Clinical Presentation

The clinical presentation of the patient with mastoiditis depends on the patient’s age and the stage of the osteitis (i.e., uncomplicated or already evolved to a subperiosteal abscess). Uncomplicated infection in a child <2 years manifests as fever, otalgia or irritability, retroauricular pain, swelling, erythema, and a downward and outward deviation of the auricle ( Fig. 31.2 ). In most cases, otorrhea or a bulging, immobile, opaque tympanic membrane is observed. There may be sagging of the posterosuperior wall of the external auditory canal. In rare instances with obstruction at the aditus ad antrum, middle ear infection clears through the eustachian tube, but the mastoid, unable to drain, continues to suppurate.
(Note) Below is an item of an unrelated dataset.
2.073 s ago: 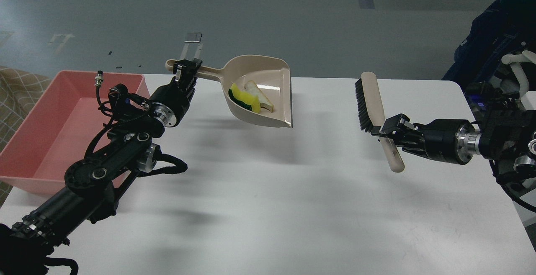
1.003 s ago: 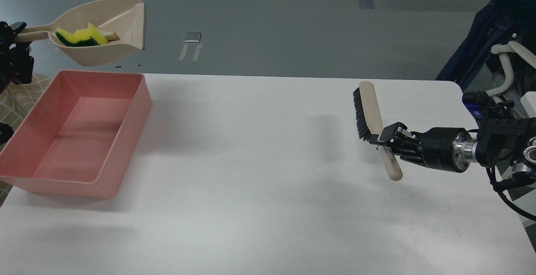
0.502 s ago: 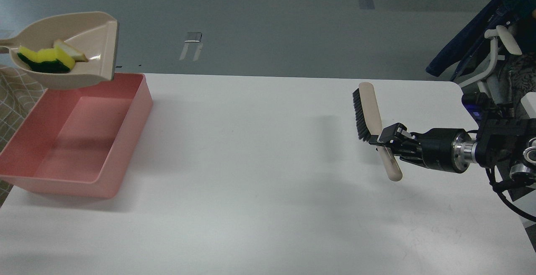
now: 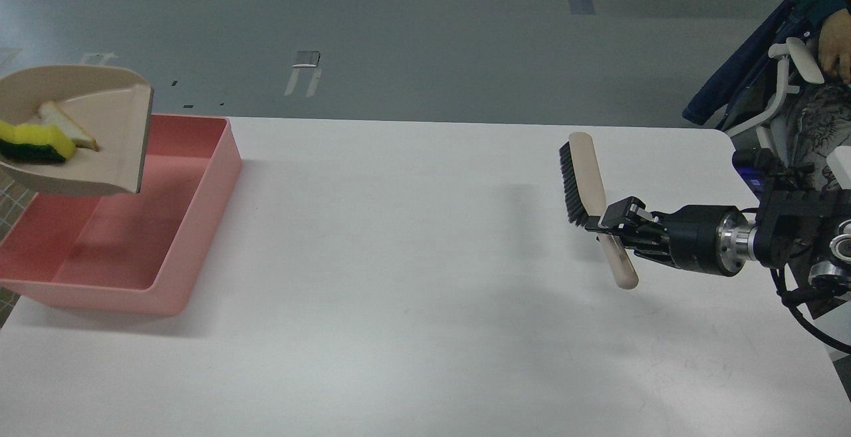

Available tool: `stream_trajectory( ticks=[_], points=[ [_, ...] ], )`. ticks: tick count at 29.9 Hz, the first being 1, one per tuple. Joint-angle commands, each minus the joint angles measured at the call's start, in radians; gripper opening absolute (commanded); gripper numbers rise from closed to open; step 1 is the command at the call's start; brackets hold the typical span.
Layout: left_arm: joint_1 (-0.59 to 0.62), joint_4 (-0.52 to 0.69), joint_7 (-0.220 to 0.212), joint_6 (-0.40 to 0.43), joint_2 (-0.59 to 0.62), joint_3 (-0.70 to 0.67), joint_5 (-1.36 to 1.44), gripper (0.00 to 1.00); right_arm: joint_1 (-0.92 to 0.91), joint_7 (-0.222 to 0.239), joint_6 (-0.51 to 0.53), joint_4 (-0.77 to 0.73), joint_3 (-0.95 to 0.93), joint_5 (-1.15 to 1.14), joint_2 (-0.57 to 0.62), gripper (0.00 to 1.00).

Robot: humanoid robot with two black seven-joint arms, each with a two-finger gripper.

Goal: Sweep and dump garbage into bin
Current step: 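Tilt the dustpan with the left gripper to dump contents into bin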

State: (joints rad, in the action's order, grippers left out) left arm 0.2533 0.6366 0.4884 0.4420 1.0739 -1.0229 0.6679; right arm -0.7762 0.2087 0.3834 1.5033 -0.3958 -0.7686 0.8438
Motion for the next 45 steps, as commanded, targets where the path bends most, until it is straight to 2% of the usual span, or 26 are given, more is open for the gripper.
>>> stream_trajectory(
  ticks=[1, 9, 18, 33, 39, 45],
  points=[
    [0.000, 0.000, 0.000, -0.041, 0.005, 0.018, 0.096, 0.00, 0.000, 0.000, 0.000, 0.000, 0.000, 0.000, 0.000, 0.00],
    [0.001, 0.000, 0.000, -0.126, 0.084, 0.018, 0.180, 0.00, 0.000, 0.000, 0.000, -0.002, 0.000, 0.000, 0.000, 0.00],
    [0.014, 0.012, 0.000, -0.186, 0.118, 0.018, 0.268, 0.00, 0.002, 0.000, 0.000, -0.002, 0.000, 0.000, -0.008, 0.00],
    [0.010, 0.072, 0.000, -0.186, 0.241, 0.018, 0.289, 0.00, 0.000, 0.000, 0.000, -0.005, 0.000, -0.001, -0.020, 0.00],
    [0.020, 0.068, 0.000, -0.189, 0.241, 0.015, 0.280, 0.00, 0.000, 0.000, 0.000, -0.003, 0.000, -0.001, -0.020, 0.00],
    [0.122, 0.054, 0.000, -0.138, 0.219, 0.012, 0.141, 0.00, 0.000, 0.000, 0.000, -0.003, -0.001, -0.001, -0.017, 0.00]
  ],
)
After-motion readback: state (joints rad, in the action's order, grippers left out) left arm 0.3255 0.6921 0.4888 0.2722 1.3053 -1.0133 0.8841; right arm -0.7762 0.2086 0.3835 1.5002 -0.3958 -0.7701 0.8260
FIGURE 31.2, A 13-month-old toddler with a 10-day history of acute otitis media unresponsive to amoxicillin therapy. (A and B) There is erythema and edema above the left ear with downward, outward, and anterior displacement of the pinna.

In children >2 years, the pinna usually is deviated upward and outward because the inflammatory process frequently concentrates over the mastoid process. When subperiosteal pus has accumulated, a fluctuant, erythematous, and tender mass can be found overlying the mastoid bone in all age groups.

Considerable attention has been given in the past 2 decades to the entity called masked mastoiditis or subacute mastoiditis. The patient typically has had persistent middle ear effusion or recurrent episodes of AOM without sufficient antimicrobial therapy. In either case, there is a low-grade but persistent infection in the middle ear and mastoid with osteitis. Masked mastoiditis can manifest as fever, otalgia, and an abnormal tympanic membrane or occasionally manifest with an extracranial or intracranial complication.